Beginning at the line containing "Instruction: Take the" in the material below and ending at the line containing "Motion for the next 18", return each line exactly and add nothing.

__Records for the exercise__
------------------------------------------------
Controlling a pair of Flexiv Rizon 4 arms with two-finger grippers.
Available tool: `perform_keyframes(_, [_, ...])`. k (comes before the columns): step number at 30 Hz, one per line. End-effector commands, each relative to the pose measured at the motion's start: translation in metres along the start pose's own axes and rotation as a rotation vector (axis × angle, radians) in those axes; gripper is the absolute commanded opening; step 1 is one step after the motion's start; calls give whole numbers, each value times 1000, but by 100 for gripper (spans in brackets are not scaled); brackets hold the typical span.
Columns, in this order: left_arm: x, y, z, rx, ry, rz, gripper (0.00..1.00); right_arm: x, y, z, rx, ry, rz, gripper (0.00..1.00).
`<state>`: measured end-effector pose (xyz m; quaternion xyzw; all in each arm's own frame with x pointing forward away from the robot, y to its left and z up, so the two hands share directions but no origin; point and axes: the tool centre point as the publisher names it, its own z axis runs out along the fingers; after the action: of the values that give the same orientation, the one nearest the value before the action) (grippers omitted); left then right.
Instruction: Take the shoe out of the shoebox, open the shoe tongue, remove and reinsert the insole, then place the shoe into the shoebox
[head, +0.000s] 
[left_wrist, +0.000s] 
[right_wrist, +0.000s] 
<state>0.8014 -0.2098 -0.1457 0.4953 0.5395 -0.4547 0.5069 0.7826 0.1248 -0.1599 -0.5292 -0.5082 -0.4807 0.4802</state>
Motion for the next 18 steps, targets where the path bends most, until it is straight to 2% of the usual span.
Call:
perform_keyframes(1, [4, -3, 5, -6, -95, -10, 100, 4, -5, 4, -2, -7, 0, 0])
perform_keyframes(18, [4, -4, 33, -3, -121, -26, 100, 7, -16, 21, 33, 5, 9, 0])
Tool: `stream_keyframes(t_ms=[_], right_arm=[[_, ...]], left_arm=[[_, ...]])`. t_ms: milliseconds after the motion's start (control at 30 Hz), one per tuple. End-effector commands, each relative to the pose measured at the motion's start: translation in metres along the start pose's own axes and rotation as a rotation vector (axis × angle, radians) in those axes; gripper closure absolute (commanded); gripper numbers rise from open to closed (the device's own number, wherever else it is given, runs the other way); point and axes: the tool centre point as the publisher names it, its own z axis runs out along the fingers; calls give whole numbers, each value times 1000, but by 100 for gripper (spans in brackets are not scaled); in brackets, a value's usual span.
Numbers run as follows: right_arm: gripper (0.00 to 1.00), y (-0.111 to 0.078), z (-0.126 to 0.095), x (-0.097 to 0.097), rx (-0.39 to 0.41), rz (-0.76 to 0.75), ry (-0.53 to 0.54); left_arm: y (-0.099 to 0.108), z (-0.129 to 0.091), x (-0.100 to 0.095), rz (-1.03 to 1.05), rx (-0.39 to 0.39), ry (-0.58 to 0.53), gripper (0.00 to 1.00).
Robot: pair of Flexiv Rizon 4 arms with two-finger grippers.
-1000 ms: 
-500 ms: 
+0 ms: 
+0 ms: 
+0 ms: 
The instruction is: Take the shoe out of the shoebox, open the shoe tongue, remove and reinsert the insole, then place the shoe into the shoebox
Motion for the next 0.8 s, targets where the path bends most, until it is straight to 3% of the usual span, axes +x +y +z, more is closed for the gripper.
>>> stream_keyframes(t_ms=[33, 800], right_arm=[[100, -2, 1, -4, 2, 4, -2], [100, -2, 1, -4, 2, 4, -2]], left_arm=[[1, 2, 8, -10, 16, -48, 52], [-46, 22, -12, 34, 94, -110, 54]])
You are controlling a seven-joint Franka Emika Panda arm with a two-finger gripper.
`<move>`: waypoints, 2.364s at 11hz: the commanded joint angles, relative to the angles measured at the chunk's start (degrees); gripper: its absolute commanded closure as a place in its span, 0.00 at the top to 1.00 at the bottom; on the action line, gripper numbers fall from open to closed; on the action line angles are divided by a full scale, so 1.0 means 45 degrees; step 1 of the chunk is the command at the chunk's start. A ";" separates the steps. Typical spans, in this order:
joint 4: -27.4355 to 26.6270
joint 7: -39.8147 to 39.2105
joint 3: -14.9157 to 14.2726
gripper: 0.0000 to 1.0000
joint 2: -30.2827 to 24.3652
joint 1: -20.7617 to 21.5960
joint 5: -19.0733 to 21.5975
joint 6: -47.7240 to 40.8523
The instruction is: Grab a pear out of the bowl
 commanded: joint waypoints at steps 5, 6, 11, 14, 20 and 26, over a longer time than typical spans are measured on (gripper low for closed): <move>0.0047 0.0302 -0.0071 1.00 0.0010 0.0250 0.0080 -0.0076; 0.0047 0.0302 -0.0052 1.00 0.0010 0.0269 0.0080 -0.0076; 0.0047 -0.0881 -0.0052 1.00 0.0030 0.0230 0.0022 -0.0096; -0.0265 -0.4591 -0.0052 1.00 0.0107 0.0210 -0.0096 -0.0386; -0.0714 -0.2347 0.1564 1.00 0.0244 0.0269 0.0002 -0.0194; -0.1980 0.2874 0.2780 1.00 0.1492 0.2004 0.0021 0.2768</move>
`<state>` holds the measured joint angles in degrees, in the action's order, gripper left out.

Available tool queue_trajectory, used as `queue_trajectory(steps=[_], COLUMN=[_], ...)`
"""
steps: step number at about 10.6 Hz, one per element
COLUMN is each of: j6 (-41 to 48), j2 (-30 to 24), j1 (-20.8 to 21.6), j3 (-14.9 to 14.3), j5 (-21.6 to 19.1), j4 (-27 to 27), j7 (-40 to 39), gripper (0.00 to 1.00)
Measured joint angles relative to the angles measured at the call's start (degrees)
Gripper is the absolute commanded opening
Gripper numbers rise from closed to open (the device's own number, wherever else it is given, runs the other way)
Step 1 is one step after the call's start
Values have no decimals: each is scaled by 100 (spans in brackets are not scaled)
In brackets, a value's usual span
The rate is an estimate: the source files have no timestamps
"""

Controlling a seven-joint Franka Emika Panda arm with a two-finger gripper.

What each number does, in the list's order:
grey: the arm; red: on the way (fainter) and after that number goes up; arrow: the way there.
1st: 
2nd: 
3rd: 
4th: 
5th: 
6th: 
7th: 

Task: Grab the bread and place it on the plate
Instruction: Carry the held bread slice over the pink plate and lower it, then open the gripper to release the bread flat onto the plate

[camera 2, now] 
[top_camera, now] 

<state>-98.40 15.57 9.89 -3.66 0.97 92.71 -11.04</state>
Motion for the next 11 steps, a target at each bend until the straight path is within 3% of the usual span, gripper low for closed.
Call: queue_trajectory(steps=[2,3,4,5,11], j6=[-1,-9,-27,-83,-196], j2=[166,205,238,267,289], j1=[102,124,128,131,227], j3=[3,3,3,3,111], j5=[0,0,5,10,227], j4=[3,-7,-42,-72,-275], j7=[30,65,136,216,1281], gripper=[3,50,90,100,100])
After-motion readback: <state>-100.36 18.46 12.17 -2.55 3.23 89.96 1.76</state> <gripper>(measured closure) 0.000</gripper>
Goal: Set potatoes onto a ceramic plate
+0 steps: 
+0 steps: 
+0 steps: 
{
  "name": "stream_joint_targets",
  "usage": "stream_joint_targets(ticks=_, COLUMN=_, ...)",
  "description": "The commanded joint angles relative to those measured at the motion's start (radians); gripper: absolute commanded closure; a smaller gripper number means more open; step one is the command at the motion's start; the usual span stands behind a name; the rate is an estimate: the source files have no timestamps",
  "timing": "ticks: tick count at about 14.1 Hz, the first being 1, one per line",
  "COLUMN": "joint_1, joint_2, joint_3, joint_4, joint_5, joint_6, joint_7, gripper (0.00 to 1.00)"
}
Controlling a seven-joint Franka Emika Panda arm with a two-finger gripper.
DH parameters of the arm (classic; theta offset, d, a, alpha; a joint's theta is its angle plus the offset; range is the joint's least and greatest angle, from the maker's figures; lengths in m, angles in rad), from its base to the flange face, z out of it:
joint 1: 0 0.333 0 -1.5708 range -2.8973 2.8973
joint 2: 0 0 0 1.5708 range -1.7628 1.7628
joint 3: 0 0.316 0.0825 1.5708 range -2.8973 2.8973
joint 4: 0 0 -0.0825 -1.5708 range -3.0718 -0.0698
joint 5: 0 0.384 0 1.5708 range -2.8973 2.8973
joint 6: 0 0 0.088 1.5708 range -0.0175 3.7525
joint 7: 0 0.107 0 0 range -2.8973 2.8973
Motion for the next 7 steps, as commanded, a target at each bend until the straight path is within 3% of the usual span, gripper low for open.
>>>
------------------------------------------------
__Solution to the exercise__
Instruction: Take the shoe out of the shoebox, open the shoe tongue, remove and reinsert the insole, then place the shoe into the shoebox
[head, +0.000s] 
[left_wrist, +0.000s] 
[right_wrist, +0.000s] 
<state>0.8014 -0.2098 -0.1457 0.4953 0.5395 -0.4547 0.5069 0.7826 0.1248 -0.1599 -0.5292 -0.5082 -0.4807 0.4802</state>
Motion for the next 18 steps, targets where the path bends most, until it is straight to 2% of the usual span.

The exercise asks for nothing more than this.